Le gouvernement a adopté le décret sur le premier concours d’entrée en médecine prévu en août prochain : voici comment il se déroulera

Les grands principes de l'examen sont maintenus mais il y a quelques changements. Les voici.

Le gouvernement a adopté le décret sur le premier concours d’entrée en médecine prévu en août prochain : voici comment il se déroulera
©JC Guillaume

L’accord intervenu au terme de 25 ans de saga autour des numéros Inami des jeunes médecins francophones prévoyait, à partir de l’année académique 2023-2024, de remplacer l’examen d’entrée en médecine et dentisterie par un concours au terme duquel seuls les mieux classés pourront décrocher une des places disponibles et entamer leurs études (contrairement à l’examen d’entrée qui en ouvrait les portes à chaque étudiant qui le réussissait).

En échange : un numéro Inami pour chaque étudiant déjà dans le cursus, et l’objectivation des besoins en médecins en Wallonie et à Bruxelles.

En une session unique

"Nous sommes au rendez-vous de nos engagements", s'est réjouie la ministre de l'Enseignement supérieur, Valérie Glatigny (MR), à la manœuvre. Le décret qui fixe les modalités du concours a en été adopté, jeudi, par le gouvernement de la Fédération Wallonie-Bruxelles.

Première nouveauté : le concours se déroulera en une session unique comprise entre le 16 et le 31 août qui précède l’année académique visée. Ceci doit permettre aux étudiants de se préparer efficacement durant l’été, mais aussi aux non-retenus de se réorienter avant la rentrée.

Les grands principes de feu l’examen sont conservés. Les huit matières sur lesquelles portera le concours restent les mêmes. La note finale à l’épreuve sera la somme des notes obtenues pour chacune des huit matières. S’agissant d’un concours qui classera les candidats en fonction de leur résultat, il n’y a plus lieu d’exiger de notes minimales de réussite. Les candidats choisiront toujours l’université où ils entameront leurs cursus en s’inscrivant au concours.

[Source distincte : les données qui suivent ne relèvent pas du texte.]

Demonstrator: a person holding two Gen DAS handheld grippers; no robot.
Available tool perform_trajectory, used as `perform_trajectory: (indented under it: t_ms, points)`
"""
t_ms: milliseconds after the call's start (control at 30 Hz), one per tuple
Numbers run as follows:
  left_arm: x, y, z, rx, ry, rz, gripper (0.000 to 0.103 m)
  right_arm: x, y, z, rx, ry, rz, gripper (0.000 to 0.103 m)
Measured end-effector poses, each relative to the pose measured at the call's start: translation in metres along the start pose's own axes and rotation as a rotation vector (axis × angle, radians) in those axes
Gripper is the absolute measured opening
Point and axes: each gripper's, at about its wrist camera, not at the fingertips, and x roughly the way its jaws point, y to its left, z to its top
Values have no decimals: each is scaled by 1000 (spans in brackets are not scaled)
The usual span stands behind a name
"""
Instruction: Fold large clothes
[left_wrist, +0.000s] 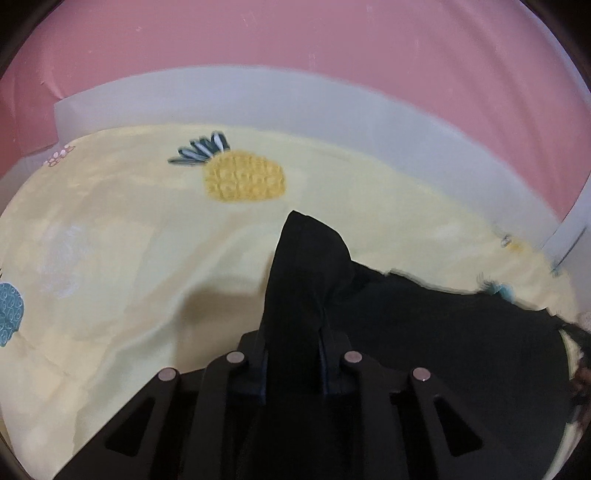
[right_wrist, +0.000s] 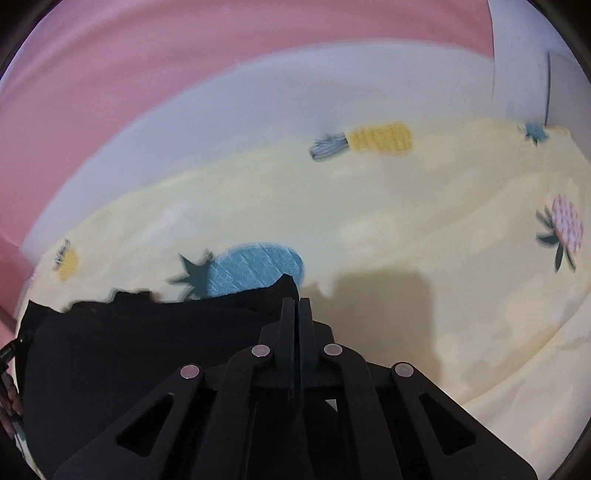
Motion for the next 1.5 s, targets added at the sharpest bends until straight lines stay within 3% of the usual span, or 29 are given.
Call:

Moins d'étudiants qui ne résident pas en Belgique

Deuxième grand changement : le quota maximal d'étudiants qui ne résident pas en Belgique passera de 30 % à 15 %. "Il s'agit de garantir une offre de soins suffisante, et de lutter contre de possibles pénuries liées au départ de praticiens au terme de leurs études, qui ne contribuent pas au renouvellement de la force de travail", a précisé la ministre.

Le texte adopté définit aussi comment se calcule le nombre d’admis. Pour une année académique N, il dépend du quota Inami de l’année N + 6 pour la médecine, et N + 5 pour la dentisterie, et d’un taux de déperdition fixé par le gouvernement (d’ici fin novembre pour 2023-2024).